Nommé début juillet par Carlos Ghosn, tout nouveau patron de Renault, en remplacement de Patrick Pelata, Carlos Tavares, pilote aussi, à ses heures de loisirs et en amateur, des bolides en piste.

Rencontré tout récemment – à l’occasion des World Séries Renault qui se déroulaient au circuit Paul Ricard – en parfait connaisseur, Carlos Tavarés fait, pour nous, le lien entre l’univers industriel et le monde de la compétition.

A noter qu’avant la première course des WSR le samedi 17 septembre dernier au Castellet, le chef d’entreprise, prouva qu’il avait la main, en se glissant aux commandes de la monoplace Renault R 40, victorieuse du Grand Prix de France de Formule 1, sur cette même piste Provençale du Paul Ricard , le 17 avril 1983, avec Alain Prost, à son volant.

Descendant du bolide, il lâche:

 » Cette formule 1 est vraiment brutale et la boîte plutôt dure  »

Commence alors le jeu de quelques questions, en vrac:

N’y a-t-il pas opposition entre le gros déploiement sportif de la marque et son engagement en matière de réduction de l’impact de l’automobile ? 

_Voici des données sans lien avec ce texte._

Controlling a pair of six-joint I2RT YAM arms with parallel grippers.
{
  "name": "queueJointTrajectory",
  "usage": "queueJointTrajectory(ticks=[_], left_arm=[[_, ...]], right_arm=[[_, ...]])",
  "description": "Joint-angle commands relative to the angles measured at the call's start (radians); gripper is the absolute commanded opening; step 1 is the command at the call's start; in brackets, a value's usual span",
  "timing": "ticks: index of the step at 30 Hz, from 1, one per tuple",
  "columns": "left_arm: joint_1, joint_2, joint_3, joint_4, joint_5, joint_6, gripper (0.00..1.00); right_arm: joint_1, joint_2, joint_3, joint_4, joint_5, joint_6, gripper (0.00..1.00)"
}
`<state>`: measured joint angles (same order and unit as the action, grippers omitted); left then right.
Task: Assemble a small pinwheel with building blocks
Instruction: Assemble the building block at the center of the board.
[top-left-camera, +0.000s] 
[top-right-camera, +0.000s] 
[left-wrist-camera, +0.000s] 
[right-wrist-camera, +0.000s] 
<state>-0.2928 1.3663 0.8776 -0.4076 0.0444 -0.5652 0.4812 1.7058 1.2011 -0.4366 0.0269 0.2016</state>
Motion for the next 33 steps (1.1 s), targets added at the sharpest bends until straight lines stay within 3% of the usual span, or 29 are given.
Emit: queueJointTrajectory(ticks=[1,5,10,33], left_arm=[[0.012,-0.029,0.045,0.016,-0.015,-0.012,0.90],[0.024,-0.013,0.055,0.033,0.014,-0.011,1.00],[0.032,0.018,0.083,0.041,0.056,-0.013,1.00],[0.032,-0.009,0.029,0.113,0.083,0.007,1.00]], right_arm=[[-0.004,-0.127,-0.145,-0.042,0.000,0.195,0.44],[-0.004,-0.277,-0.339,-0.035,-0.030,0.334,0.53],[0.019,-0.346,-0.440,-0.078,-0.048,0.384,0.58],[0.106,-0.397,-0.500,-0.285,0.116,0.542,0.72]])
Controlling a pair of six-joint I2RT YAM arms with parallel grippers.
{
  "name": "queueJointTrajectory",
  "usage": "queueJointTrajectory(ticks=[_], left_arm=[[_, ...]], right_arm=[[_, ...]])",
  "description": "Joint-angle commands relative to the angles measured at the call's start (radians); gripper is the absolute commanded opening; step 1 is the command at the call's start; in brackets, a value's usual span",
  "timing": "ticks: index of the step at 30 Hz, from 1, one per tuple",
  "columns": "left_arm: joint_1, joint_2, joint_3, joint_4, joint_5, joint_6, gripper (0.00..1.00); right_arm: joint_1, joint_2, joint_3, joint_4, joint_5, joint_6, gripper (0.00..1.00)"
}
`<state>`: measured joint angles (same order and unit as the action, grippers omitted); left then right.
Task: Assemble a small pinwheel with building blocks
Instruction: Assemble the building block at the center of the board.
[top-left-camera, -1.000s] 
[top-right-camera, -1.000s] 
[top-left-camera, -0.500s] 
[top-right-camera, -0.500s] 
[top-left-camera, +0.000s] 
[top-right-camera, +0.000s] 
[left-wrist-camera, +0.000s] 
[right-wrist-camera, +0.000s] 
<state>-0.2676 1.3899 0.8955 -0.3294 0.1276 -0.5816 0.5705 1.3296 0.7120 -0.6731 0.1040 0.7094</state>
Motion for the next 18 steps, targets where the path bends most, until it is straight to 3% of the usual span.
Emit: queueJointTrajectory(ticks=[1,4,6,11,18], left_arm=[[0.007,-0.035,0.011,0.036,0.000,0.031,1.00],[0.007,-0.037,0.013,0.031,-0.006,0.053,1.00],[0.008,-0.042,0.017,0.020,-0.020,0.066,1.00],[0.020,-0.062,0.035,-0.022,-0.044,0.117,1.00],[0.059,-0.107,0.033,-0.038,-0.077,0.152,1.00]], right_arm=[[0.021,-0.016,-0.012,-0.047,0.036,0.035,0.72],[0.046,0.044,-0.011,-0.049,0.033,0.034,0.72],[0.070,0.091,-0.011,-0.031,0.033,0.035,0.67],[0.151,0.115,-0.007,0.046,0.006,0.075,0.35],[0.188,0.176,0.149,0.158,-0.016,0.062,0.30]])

“ Non seulement, il n’y pas contradiction mais de plus la course concourt à l’excellence des progrès réalisés dans le domaine de la motorisation. La pénalisation que représente, en course, notamment le poids du carburant pousse à l’amélioration constante du rendement thermique. Le retentissement des progrès validés par les bolides pénètre immanquablement la grande série. C’était vrai hier, c’est toujours d’actualité. “

Peut-on imaginer à terme, la course automobile à alimentions électrique et sans son ?

“ Cette évolution s’inscrit dans le sens de l’histoire, l’automobile doit s’aligner sur les tendances lourdes de l’époque. Et au reste, les sensations à bords restent fortes. J’ai essayé.”

Que vous enseignent la vitesse et la pratique de la compétition ?

“ La piste demeure le seul endroit où il est possible d’aller à la limite des capacités. Il s’agit d’un exercice qui procure, par ailleurs la sérénité au volant en condition de circulation. Quant aux trajets répétitifs et lointains, il vaut mieux les couvrir avec des transports collectifs.”

Comme on le constate, le nouveau grand patron de Renault, sait de quoi il parle étant lui -même acteur. Cela aidera surement au redressement de l’entreprise de la firme au losange, au cours des années à venir.